Researchers Axel Kleidon and Maik Renner, of the Max Planck Institute for Biogeochemistry in Jena, Germany, employed a basic energy balance model to see how sensitive the water cycle is to increases in surface temperature due to a stronger greenhouse effect, as well as an increase in solar radiation.
In predicting the water cycle response for the two cases, the researchers found that, in the former, evaporation increases by 2 percent per degree of warming, while, in the latter, the figure was 3 percent.
The prediction confirmed results of far more complex climate models.
"These different responses to surface heating are easy to explain," Kleidon, who uses a pot on the kitchen stove as an analogy, said.
"The temperature in the pot is increased by putting on a lid or by turning up the heat -- but these two cases differ by how much energy flows through the pot," he said.
A stronger greenhouse effect would, in essence, put a thicker "lid" over Earth's surface, the researchers argued, but - if there is no additional sunlight, extra evaporation occurs "solely due to the increase in temperature."
More from Science Daily:
Turning up the heat by increasing solar radiation, on the other hand, enhances the energy flow through Earth's surface because of the need to balance the greater energy input with stronger cooling fluxes from the surface. As a result, there is more evaporation and a stronger effect on the water cycle.
'Like putting a lid on the pot and turning down the heat'
In the new study for Earth System Dynamics, the authors also demonstrate how their findings can have great consequences for geoengineering. Many geoengineering approaches seek to curb global warming by reducing the level of sunlight reaching Earth's surface. But when Kleidon and Renner applied their results to such a geoengineering scenario, they found that changes in the water cycle and atmosphere occurring at the same time cannot be compensated for simultaneously.

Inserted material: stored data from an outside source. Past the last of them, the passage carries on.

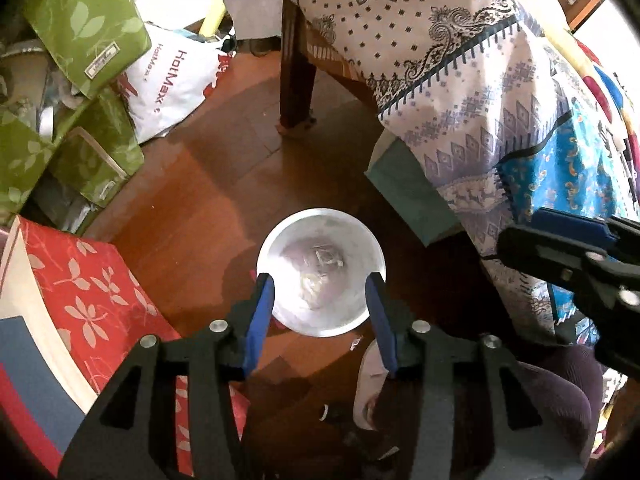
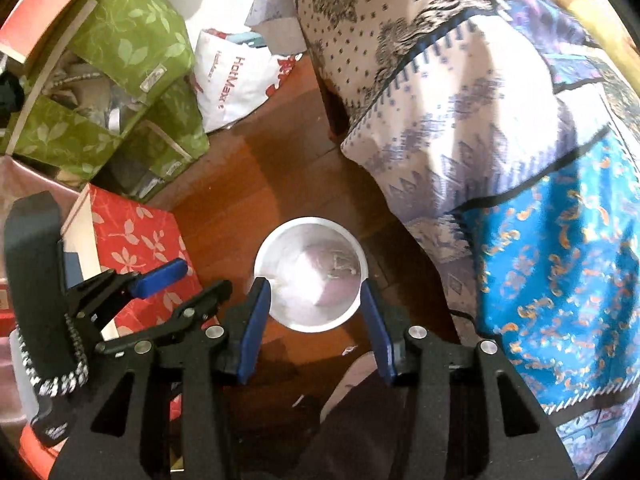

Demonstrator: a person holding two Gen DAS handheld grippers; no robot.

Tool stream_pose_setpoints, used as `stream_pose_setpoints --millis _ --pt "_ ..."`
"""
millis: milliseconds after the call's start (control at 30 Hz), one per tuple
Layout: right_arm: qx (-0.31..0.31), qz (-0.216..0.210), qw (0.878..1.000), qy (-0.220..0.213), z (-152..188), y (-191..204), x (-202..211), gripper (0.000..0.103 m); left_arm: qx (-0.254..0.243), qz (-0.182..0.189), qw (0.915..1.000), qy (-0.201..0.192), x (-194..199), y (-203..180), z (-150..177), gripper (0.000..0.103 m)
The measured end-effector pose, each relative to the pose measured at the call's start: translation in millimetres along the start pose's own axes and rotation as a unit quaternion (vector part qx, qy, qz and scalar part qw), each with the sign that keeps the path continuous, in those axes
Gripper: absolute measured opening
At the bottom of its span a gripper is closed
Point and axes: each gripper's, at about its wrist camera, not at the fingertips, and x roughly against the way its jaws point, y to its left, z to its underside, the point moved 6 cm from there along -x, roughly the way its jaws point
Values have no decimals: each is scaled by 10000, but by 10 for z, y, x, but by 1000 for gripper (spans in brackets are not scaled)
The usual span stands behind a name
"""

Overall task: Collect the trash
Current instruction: 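Open both tools to drop the bag and cable into the bucket, then move both open tools back over the items on the bed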

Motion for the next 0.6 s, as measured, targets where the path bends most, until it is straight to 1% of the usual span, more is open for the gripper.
stream_pose_setpoints --millis 167,333,500,600 --pt "-55 -9 9997 -242 53 -32 236 43 -76 -3 9998 -201 227 -65 -2 47" --pt "-9 12 9983 -577 114 -19 538 43 -158 21 9983 -566 605 -153 7 47" --pt "47 84 9942 -1073 205 -28 971 43 -292 80 9944 -1015 1059 -290 2 47" --pt "75 156 9896 -1427 268 -52 1281 43 -395 99 9904 -1325 1362 -411 -2 47"
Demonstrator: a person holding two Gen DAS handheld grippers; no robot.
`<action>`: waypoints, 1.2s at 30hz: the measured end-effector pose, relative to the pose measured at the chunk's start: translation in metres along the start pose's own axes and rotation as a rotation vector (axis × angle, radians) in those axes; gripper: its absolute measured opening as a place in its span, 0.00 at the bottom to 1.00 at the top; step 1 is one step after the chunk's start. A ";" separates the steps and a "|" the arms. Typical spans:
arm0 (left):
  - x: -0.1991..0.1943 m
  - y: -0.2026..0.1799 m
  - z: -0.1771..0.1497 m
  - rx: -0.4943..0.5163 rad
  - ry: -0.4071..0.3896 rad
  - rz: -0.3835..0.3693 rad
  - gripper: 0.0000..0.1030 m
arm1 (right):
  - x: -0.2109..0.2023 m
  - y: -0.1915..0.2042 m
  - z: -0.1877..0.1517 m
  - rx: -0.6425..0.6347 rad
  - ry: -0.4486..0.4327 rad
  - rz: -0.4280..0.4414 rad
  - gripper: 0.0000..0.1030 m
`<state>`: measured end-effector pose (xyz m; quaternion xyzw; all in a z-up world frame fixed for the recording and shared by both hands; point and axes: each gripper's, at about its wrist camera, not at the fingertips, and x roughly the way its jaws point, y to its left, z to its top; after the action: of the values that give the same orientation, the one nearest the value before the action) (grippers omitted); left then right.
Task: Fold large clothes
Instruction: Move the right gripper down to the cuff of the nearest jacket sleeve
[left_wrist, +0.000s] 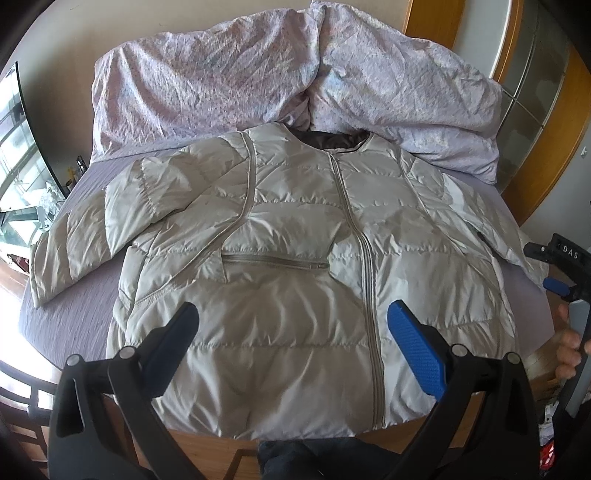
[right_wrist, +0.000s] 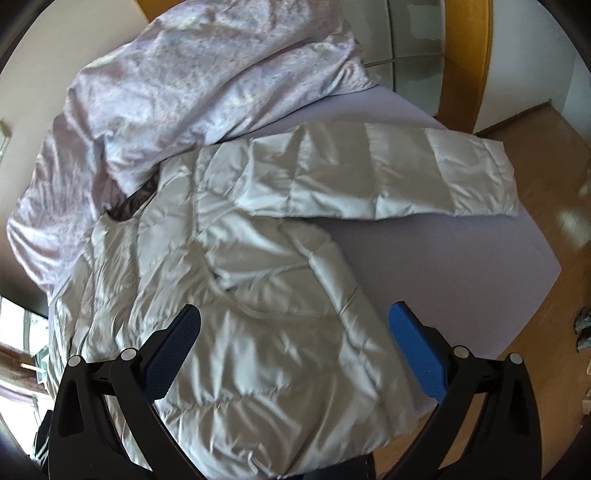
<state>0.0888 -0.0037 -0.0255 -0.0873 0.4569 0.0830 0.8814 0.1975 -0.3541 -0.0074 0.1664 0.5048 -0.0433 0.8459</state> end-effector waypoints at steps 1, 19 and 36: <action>0.002 0.000 0.002 -0.002 0.002 0.006 0.98 | 0.002 -0.005 0.006 0.011 -0.005 -0.009 0.99; 0.029 -0.009 0.024 -0.012 0.033 0.082 0.98 | 0.044 -0.157 0.082 0.298 -0.045 -0.344 0.99; 0.037 -0.015 0.026 -0.018 0.053 0.140 0.98 | 0.071 -0.267 0.097 0.522 0.040 -0.376 0.90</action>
<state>0.1333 -0.0104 -0.0398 -0.0649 0.4842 0.1461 0.8602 0.2487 -0.6303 -0.0906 0.2822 0.5149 -0.3235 0.7420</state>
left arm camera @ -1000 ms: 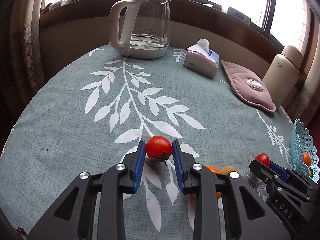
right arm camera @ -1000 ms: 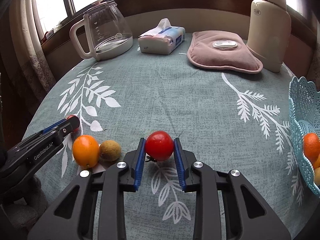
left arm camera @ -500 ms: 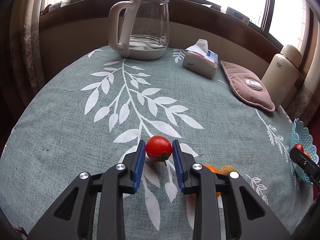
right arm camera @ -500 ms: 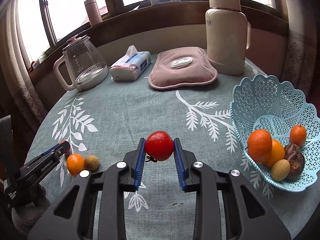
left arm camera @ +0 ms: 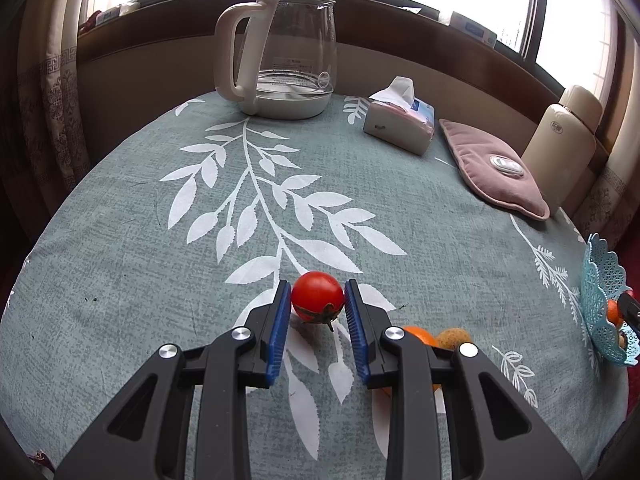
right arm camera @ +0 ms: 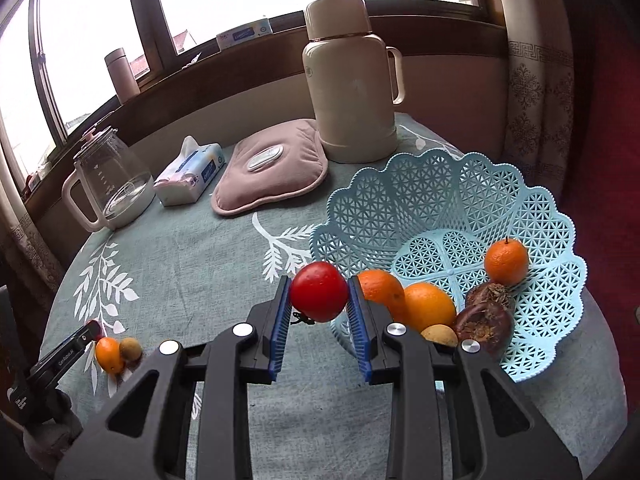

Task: Organize fruits
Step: 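Carry the right tool's tomato into the blue basket and open it, then carry the left tool's tomato into the blue basket and open it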

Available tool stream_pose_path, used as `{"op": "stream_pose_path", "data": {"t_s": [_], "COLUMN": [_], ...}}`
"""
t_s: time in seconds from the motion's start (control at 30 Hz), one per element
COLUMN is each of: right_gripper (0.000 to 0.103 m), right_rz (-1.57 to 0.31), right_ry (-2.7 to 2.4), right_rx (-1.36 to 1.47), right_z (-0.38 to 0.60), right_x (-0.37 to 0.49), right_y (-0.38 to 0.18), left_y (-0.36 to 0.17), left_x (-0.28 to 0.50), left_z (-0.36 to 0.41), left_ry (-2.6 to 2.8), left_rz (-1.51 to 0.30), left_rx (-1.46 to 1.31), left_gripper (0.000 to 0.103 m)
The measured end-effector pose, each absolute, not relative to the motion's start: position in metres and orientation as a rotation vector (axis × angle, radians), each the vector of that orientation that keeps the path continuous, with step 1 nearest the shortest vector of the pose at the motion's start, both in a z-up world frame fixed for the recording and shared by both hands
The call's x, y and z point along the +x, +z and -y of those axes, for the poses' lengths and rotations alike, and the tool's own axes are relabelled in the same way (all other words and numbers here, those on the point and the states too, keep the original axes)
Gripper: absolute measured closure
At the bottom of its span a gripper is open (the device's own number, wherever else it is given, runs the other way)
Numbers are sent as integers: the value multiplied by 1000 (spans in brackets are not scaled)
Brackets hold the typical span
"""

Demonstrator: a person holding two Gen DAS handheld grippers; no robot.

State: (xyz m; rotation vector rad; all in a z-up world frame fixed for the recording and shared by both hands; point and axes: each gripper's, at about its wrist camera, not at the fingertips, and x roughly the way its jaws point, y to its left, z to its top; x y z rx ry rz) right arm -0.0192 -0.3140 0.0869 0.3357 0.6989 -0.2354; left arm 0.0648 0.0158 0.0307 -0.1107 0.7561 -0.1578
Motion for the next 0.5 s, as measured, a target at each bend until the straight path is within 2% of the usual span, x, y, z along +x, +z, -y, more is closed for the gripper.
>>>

So, reflecting sunlight via geoengineering is really not likely to restore the planet to its original climate - whatever that means.
"It's like putting a lid on the pot and turning down the heat at the same time," Kleidon said. "While in the kitchen you can reduce your energy bill by doing so, in the Earth system this slows down the water cycle with wide-ranging potential consequences."
Evaluators of the study were stunned by its simplicity in producing results. One noted: "It is a stunning result that such a simple analysis yields the same results as the climate models."